Characterizing and Improving Generalized Belief Propagation Algorithms on the 2D Edwards-Anderson Model
E. Dominguez, A. Lage-Castellanos, R. Mulet, F. Ricci-Tersenghi, T., Rizzo

TL;DR
This paper evaluates and enhances message passing algorithms for the 2D Edwards-Anderson model, demonstrating that a gauge-invariant GBP variant improves convergence and accuracy over standard methods, especially at low temperatures.
Contribution
The authors introduce a gauge-invariant GBP algorithm derived from CVM, improving convergence and performance over existing algorithms in the 2D Edwards-Anderson model.
Findings
GBP outperforms BP at high temperatures
New gauge-invariant GBP converges at lower temperatures
Proposed algorithm is faster than HAK and DL methods
Abstract
We study the performance of different message passing algorithms in the two dimensional Edwards Anderson model. We show that the standard Belief Propagation (BP) algorithm converges only at high temperature to a paramagnetic solution. Then, we test a Generalized Belief Propagation (GBP) algorithm, derived from a Cluster Variational Method (CVM) at the plaquette level. We compare its performance with BP and with other algorithms derived under the same approximation: Double Loop (DL) and a two-ways message passing algorithm (HAK).
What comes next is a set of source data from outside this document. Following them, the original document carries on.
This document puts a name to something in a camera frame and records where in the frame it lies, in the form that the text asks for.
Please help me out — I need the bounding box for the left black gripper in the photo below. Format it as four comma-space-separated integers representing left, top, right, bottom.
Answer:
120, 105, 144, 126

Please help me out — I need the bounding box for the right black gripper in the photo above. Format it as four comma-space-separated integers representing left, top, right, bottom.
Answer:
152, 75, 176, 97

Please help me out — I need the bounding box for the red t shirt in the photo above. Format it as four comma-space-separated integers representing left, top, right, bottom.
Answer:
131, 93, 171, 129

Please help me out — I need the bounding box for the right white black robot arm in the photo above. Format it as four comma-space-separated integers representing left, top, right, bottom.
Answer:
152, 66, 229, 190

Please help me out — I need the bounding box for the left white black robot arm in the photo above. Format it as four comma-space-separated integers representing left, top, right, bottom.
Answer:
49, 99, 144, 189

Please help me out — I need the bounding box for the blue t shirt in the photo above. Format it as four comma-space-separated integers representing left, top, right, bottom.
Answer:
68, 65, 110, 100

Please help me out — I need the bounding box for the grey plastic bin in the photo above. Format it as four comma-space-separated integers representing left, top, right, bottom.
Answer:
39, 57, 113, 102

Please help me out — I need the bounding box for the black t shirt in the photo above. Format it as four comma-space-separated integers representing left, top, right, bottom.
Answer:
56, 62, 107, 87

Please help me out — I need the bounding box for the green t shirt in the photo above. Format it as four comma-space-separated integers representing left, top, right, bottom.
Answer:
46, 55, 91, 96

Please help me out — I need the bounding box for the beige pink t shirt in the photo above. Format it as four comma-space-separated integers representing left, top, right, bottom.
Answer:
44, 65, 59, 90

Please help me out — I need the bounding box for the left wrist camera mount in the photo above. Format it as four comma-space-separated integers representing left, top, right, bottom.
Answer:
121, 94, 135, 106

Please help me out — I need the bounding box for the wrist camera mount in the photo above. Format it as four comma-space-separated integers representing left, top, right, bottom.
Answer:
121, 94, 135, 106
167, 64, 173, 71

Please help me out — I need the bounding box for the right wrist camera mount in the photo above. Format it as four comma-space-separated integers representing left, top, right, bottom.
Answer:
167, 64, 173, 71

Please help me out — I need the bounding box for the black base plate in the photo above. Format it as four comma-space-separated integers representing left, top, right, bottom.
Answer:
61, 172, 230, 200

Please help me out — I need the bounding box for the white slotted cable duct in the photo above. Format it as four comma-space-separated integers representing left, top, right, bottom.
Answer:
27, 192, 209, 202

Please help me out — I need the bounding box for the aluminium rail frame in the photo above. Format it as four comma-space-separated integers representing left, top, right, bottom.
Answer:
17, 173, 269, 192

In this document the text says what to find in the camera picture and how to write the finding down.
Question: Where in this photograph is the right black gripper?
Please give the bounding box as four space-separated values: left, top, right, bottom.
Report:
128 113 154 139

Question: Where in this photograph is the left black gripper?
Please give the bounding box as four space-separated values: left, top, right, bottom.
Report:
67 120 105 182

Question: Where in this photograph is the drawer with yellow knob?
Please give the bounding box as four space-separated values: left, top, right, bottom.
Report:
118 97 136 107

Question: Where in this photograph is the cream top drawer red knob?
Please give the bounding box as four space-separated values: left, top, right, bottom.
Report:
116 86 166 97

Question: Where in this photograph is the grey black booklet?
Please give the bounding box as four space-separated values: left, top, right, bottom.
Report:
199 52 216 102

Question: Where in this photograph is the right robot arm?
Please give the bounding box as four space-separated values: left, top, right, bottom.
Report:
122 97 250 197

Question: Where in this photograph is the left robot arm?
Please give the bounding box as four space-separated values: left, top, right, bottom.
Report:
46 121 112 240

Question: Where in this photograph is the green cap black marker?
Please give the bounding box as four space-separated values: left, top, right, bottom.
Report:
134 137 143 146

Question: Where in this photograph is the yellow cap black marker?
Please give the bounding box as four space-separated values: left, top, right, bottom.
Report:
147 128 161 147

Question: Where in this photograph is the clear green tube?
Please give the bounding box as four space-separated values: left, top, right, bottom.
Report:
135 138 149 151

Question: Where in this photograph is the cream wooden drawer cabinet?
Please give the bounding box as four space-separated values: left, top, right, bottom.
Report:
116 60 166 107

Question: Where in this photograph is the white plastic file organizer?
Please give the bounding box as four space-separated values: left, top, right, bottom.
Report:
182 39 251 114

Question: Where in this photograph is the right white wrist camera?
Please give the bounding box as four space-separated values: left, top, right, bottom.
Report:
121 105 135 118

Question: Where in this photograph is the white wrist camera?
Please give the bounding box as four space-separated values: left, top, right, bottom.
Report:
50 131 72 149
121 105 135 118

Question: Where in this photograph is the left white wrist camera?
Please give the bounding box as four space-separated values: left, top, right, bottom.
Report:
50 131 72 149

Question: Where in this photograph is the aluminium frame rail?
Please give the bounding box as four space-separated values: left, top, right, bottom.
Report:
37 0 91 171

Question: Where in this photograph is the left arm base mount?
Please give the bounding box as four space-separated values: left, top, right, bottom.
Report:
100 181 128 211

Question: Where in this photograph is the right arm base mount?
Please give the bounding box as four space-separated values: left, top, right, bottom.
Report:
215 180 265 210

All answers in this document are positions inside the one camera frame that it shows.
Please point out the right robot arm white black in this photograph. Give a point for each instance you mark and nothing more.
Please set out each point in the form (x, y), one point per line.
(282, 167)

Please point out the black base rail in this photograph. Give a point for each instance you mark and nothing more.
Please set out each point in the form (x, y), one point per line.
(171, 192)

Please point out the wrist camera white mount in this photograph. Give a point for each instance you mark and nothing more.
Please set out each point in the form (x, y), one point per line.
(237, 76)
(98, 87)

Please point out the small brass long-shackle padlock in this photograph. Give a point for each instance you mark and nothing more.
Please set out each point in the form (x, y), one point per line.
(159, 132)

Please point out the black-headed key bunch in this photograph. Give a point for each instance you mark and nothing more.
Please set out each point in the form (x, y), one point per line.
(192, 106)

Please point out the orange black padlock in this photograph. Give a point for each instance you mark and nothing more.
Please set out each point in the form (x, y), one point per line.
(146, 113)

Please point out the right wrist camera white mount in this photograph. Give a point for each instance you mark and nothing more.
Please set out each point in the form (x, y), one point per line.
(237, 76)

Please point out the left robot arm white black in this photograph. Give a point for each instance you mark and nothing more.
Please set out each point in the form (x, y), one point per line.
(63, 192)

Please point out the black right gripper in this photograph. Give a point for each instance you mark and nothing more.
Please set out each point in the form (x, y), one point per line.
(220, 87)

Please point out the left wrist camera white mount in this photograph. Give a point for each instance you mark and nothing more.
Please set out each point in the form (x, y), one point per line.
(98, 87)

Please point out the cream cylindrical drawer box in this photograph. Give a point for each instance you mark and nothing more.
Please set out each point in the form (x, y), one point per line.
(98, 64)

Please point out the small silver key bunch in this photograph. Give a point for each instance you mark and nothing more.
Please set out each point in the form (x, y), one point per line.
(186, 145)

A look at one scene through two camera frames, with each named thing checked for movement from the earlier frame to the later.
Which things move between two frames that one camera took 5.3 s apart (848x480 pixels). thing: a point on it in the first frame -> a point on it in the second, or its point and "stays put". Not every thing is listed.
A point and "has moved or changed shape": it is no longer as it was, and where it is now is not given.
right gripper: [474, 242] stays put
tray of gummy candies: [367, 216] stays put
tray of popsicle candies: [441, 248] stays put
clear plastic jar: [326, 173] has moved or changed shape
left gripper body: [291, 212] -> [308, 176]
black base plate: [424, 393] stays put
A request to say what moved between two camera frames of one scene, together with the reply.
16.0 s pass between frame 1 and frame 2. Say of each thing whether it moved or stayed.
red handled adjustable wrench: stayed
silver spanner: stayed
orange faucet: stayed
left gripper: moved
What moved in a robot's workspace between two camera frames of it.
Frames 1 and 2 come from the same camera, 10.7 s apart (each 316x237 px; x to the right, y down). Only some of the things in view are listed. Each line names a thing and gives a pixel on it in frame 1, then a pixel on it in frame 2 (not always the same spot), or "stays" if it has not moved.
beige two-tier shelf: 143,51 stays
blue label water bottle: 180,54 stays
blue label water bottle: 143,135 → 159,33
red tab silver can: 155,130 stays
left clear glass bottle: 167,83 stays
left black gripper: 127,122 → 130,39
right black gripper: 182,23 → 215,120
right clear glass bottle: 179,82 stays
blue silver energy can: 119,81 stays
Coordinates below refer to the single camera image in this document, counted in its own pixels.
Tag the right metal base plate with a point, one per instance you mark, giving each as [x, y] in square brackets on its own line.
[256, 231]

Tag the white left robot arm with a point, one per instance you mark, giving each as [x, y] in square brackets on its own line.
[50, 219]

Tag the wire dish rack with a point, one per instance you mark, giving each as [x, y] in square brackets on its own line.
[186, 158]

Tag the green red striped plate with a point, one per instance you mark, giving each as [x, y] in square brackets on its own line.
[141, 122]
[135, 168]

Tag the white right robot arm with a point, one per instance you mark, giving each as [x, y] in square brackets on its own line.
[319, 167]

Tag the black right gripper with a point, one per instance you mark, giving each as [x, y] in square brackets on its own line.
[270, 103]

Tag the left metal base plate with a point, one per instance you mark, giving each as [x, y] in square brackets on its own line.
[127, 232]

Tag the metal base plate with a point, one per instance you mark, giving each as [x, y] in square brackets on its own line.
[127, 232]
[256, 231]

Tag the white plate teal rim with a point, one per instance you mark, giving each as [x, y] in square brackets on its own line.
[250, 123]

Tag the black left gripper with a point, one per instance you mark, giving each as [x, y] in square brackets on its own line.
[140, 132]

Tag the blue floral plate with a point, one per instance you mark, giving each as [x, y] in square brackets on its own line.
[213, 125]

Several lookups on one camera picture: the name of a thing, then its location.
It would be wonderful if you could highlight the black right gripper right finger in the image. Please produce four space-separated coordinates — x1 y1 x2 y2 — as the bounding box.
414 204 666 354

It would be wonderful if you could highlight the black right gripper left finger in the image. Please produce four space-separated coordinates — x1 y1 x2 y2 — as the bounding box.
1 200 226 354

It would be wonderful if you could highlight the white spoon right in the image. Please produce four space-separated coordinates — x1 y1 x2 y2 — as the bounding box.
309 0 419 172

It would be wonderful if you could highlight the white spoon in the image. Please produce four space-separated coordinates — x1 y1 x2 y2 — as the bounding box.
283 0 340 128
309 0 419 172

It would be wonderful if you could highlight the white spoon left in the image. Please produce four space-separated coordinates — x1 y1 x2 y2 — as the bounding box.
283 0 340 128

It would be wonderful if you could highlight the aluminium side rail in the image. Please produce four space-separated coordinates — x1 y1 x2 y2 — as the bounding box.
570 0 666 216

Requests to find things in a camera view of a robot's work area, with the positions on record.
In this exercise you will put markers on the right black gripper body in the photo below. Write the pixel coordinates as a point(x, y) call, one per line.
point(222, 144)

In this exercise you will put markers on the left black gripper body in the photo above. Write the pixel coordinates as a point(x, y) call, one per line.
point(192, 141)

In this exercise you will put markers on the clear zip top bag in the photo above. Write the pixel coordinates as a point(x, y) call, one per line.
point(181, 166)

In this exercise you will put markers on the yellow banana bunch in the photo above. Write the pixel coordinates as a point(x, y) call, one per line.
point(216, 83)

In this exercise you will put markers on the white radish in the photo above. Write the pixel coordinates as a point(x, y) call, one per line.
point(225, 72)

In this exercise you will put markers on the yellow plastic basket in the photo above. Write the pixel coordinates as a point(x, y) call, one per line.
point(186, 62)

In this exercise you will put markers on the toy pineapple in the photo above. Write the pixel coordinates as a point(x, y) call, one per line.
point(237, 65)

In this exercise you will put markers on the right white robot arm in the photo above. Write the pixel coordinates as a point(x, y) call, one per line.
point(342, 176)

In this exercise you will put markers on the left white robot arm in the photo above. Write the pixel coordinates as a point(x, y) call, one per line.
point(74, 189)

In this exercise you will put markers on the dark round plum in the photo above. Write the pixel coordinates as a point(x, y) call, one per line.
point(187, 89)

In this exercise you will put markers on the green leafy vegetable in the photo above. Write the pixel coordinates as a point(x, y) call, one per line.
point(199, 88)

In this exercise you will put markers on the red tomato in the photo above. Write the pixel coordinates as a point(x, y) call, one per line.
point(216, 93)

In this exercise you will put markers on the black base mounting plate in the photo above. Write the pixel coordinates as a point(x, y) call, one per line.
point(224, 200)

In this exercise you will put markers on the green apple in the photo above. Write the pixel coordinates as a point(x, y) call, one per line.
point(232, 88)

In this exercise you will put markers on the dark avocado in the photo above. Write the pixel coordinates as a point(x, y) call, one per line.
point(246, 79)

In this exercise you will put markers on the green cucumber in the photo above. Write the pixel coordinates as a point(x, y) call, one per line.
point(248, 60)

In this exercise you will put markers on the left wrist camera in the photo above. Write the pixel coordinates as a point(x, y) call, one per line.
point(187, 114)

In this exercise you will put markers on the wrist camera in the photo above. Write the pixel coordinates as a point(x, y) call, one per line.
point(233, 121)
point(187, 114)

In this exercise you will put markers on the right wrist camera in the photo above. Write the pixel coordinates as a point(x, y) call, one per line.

The plaquette-CVM approximation improves BP in at least three ways: the quality of the paramagnetic solution at high temperatures, a better estimate (lower) for the critical temperature, and the fact that the GBP message passing algorithm converges also to non paramagnetic solutions. The lack of convergence of the standard GBP message passing algorithm at low…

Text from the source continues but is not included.